* EXERCISE DESCRIPTION *
Would you output the entries below only from the line containing "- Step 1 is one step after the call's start" through the line containing "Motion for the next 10", exactly as they stand and with both ends included?

[Stored items]

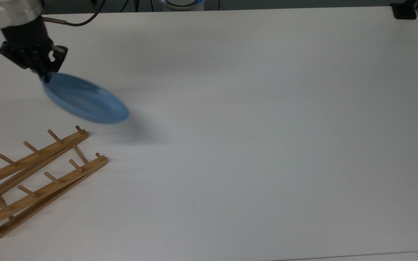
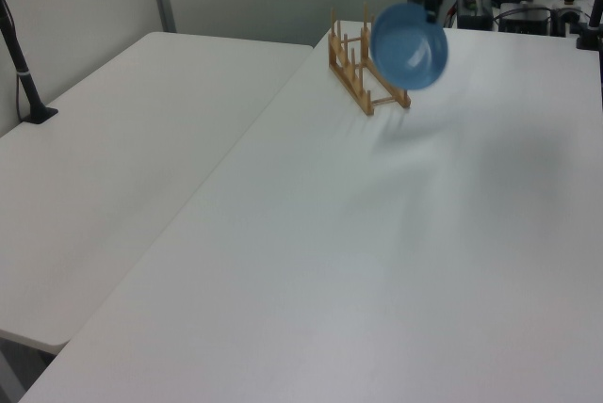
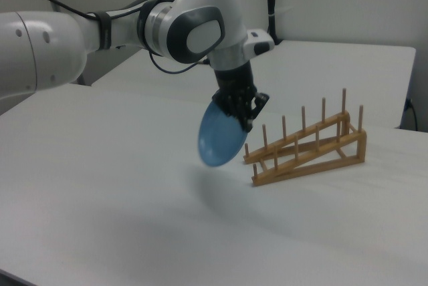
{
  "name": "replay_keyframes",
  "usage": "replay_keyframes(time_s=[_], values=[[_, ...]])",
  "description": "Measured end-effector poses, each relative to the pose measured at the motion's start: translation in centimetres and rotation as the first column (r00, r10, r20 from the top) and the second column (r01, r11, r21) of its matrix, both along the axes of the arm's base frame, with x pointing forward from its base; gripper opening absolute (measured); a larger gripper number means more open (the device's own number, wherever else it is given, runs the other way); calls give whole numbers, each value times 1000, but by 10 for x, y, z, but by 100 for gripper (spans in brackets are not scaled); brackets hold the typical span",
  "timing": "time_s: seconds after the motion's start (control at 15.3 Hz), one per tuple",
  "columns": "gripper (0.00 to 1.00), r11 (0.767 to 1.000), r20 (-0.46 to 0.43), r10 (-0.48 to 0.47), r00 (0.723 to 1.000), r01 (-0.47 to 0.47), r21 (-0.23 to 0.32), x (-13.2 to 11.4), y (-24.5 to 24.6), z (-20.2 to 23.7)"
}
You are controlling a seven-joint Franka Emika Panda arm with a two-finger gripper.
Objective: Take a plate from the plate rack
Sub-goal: 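Lift the blue plate up and out of the rack slots, then carry the plate away from the rack and lower it flat onto the table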
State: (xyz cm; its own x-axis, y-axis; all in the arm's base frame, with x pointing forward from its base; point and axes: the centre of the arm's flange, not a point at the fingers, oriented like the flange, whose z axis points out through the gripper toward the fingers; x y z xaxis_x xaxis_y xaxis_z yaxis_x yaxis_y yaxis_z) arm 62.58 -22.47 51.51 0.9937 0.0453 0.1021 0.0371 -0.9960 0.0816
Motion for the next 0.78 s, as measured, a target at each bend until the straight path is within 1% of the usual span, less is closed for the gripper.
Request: replay_keyframes(time_s=[0.07, 0.13, 0.26, 0.33, 0.46, 0.59, 0.65, 0.78], values=[[7, 998, -60, 63, 996, -62, 19, -5, 4, -8], [7, 992, -113, 123, 986, -119, 44, -10, 8, -17], [7, 973, -198, 226, 954, -209, 100, -17, 21, -36], [7, 960, -234, 274, 933, -248, 132, -19, 30, -48], [7, 932, -307, 353, 884, -304, 196, -22, 52, -74], [7, 908, -368, 410, 835, -339, 244, -18, 80, -109], [7, 896, -400, 437, 805, -354, 268, -14, 96, -133], [7, 863, -459, 501, 734, -384, 328, -13, 119, -175]])
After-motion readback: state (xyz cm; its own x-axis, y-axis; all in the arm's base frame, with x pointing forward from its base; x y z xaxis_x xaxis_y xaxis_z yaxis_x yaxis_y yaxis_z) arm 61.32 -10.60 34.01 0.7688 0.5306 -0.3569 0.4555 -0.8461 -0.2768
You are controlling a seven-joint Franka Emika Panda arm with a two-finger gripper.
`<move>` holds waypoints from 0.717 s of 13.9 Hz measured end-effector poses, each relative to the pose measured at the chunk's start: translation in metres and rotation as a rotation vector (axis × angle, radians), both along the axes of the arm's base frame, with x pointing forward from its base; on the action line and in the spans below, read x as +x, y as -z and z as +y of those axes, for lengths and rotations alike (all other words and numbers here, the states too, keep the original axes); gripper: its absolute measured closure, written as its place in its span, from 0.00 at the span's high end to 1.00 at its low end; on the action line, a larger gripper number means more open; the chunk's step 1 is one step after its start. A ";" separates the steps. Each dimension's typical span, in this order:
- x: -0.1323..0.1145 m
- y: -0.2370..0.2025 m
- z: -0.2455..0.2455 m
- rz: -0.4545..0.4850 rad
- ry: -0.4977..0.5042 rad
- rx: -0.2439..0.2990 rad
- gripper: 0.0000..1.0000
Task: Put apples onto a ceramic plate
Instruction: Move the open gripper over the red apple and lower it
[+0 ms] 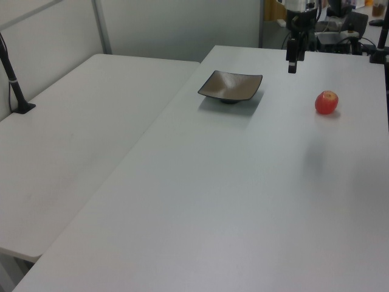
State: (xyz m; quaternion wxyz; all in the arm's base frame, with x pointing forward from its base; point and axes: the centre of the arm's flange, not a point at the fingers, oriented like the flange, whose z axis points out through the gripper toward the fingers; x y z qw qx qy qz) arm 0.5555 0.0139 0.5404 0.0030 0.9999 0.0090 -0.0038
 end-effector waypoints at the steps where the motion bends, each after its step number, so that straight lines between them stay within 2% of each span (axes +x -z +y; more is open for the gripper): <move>1: 0.000 -0.002 -0.007 -0.005 0.012 0.000 1.00; 5: 0.002 -0.010 -0.044 -0.061 0.074 -0.007 1.00; 10: 0.000 0.021 -0.077 -0.049 0.099 -0.082 1.00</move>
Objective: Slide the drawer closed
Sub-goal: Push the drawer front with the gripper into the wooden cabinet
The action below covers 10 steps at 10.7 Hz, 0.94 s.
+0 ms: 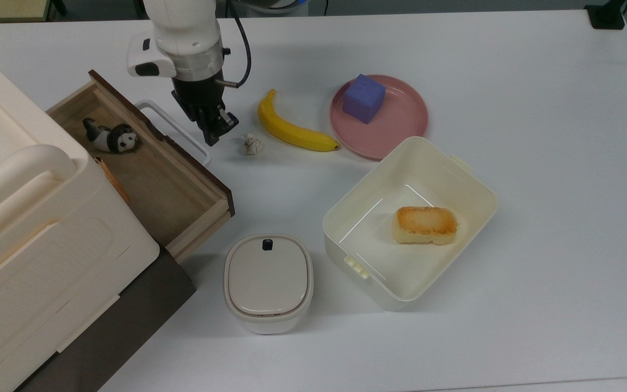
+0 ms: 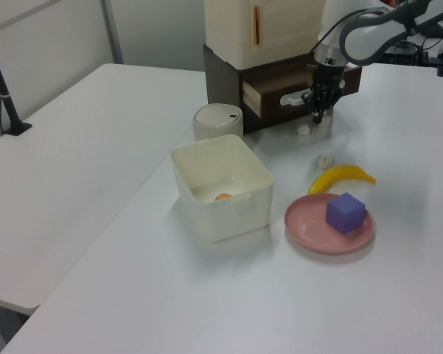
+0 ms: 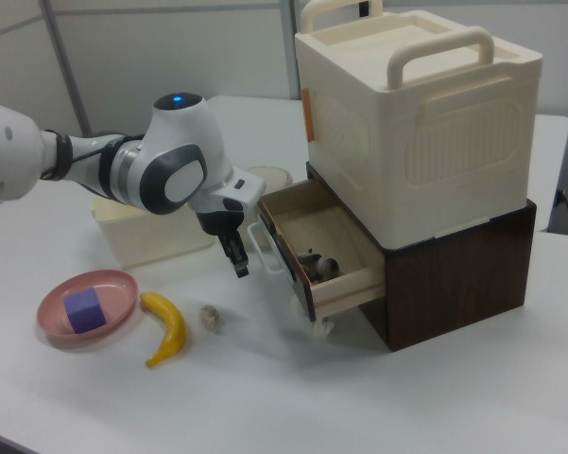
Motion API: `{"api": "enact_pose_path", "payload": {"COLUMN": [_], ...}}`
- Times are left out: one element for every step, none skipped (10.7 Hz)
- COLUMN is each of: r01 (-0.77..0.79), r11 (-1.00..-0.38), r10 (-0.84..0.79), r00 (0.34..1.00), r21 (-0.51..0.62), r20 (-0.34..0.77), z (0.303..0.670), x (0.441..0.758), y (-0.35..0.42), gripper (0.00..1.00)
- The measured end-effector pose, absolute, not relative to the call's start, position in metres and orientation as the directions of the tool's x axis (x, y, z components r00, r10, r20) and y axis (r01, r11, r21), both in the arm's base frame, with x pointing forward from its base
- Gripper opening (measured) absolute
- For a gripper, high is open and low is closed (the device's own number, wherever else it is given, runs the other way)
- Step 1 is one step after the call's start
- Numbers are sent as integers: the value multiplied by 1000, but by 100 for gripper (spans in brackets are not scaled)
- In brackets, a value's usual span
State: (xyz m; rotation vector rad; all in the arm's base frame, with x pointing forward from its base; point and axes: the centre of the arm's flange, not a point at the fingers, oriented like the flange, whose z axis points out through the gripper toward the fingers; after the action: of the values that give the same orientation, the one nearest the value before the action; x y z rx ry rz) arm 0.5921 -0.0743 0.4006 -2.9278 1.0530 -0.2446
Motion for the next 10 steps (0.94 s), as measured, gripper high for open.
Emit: {"api": "enact_pose_path", "payload": {"r01": [-658, -679, -693, -703, -711, -721, -731, -739, -740, -742], "r11": [-750, -730, -716, -706, -695, -683, -669, -658, -654, -648], "r10": [-659, -679, -693, -703, -713, -723, -734, -742, -743, -746], "r00": [733, 709, 692, 678, 663, 646, 625, 605, 590, 573], "r21": [-71, -76, -83, -92, -103, -115, -130, -145, -157, -173], "r20": [168, 190, 202, 214, 229, 245, 265, 289, 316, 339], "z": [398, 395, 395, 395, 396, 396, 398, 401, 404, 408], "x": [595, 598, 598, 598, 598, 598, 598, 597, 597, 597], "y": [-76, -83, -92, -102, -112, -124, -137, -149, -158, -166], "gripper": [1, 1, 1, 1, 1, 1, 1, 1, 1, 1]}}
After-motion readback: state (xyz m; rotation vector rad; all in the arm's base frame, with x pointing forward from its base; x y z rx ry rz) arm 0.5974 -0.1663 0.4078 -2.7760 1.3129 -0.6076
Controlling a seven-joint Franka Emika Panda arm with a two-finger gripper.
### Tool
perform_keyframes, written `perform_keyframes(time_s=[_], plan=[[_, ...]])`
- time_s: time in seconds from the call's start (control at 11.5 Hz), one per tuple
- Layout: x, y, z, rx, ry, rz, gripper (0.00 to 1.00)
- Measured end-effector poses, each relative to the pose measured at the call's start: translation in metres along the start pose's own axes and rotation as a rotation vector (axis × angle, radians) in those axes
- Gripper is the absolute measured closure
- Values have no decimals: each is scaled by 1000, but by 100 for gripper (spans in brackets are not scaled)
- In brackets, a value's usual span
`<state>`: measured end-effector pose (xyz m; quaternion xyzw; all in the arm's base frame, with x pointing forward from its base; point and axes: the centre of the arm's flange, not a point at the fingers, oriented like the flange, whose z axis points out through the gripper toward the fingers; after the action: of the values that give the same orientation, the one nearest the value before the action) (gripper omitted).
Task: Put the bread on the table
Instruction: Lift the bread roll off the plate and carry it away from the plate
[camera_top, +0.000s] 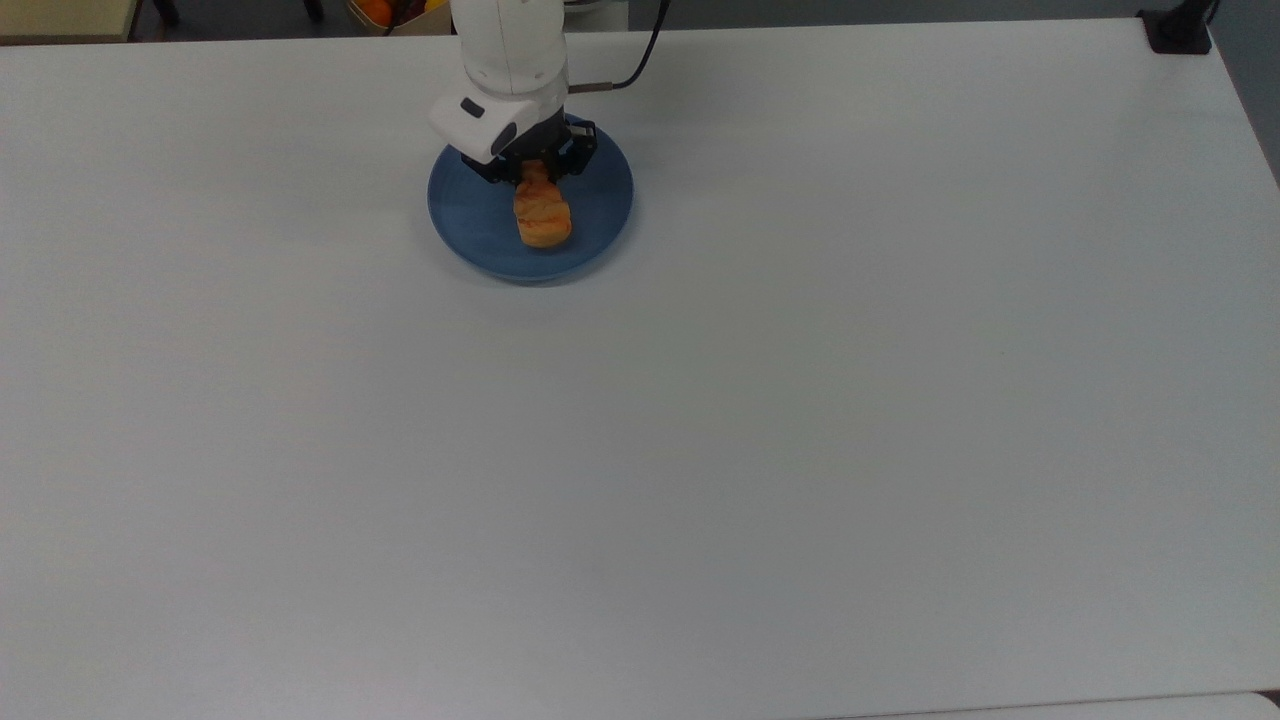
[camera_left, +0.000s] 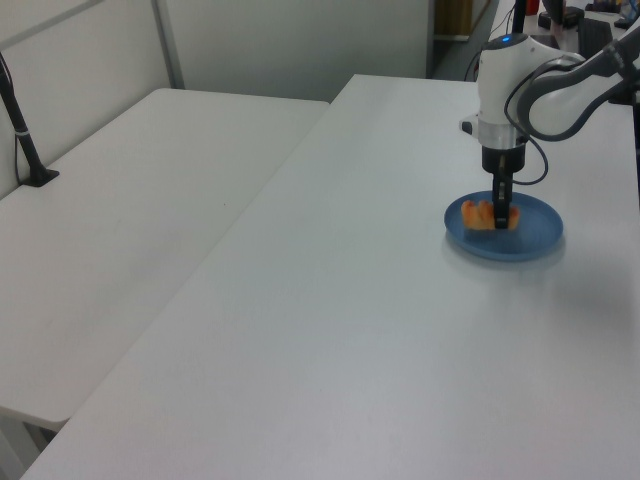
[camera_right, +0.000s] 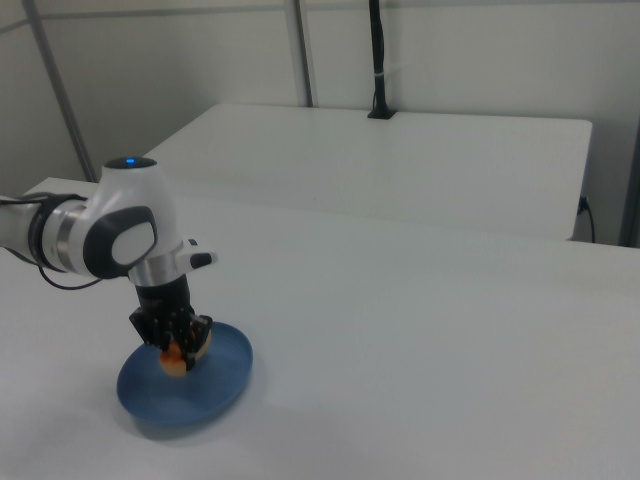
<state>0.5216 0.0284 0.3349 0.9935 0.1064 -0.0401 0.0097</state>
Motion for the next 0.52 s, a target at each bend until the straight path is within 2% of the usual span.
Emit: perform_keyframes(time_s=[0.26,0.52], plan=[[-2,-3,-47,2,-17,-7,66],[15,-28,-102,-5,-3,-54,65]])
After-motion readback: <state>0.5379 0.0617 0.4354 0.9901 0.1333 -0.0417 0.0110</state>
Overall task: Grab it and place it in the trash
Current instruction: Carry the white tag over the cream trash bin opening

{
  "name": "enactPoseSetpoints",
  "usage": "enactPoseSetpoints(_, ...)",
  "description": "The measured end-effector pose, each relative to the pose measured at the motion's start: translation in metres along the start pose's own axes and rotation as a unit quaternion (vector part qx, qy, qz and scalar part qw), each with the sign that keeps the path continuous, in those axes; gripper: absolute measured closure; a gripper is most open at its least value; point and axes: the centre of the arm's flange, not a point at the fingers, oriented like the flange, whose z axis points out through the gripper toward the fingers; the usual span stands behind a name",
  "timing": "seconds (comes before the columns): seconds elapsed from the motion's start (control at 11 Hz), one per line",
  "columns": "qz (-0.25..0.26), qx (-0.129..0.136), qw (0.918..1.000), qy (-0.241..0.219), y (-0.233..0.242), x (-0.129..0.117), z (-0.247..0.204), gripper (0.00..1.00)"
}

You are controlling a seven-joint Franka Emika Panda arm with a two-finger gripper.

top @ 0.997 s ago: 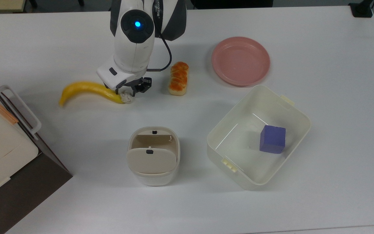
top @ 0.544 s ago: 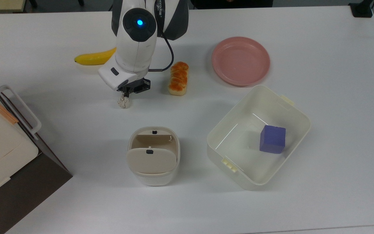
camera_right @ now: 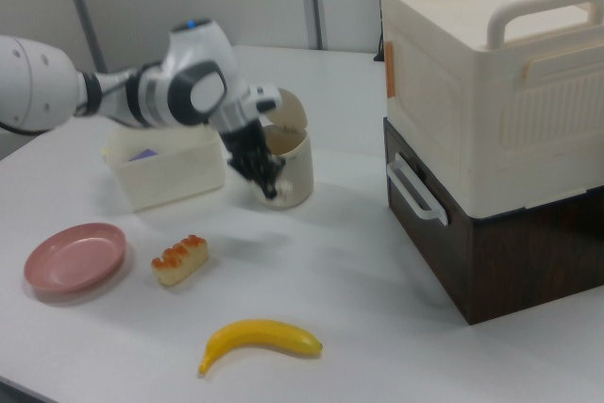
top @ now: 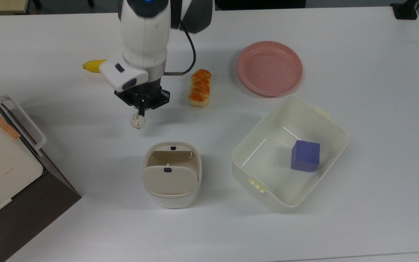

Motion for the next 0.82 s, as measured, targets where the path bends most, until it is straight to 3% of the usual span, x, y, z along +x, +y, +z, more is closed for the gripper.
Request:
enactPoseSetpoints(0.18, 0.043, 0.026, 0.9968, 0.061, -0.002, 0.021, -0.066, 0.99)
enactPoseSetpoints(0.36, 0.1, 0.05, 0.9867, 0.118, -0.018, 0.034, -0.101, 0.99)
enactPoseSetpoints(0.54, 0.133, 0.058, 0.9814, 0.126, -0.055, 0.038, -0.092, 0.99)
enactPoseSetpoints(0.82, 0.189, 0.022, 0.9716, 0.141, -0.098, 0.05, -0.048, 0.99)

* RESPONSE *
- Step 1 is one step after the call's start
- Numbers are sent as integers: the value multiplied by 1000, but by 100 for gripper (spans in brackets are not scaled)
- In brackets, a value's usual span
State: (xyz m; rotation vector rad; all in the arm's base frame, with x pointing forward from its base; point and axes: the centre of the arm's flange, not a point at the fingers, oriented like the flange, whose z axis points out through the gripper toward the fingers; after the action: of the values that give the same orientation, the one nearest the value before the action; x y z rx ry rz) arm 0.5921 -0.0743 0.4006 -2.9278 1.0530 -0.2446
Motion for the next 10 steps (0.94 s), as measured, gripper high for open.

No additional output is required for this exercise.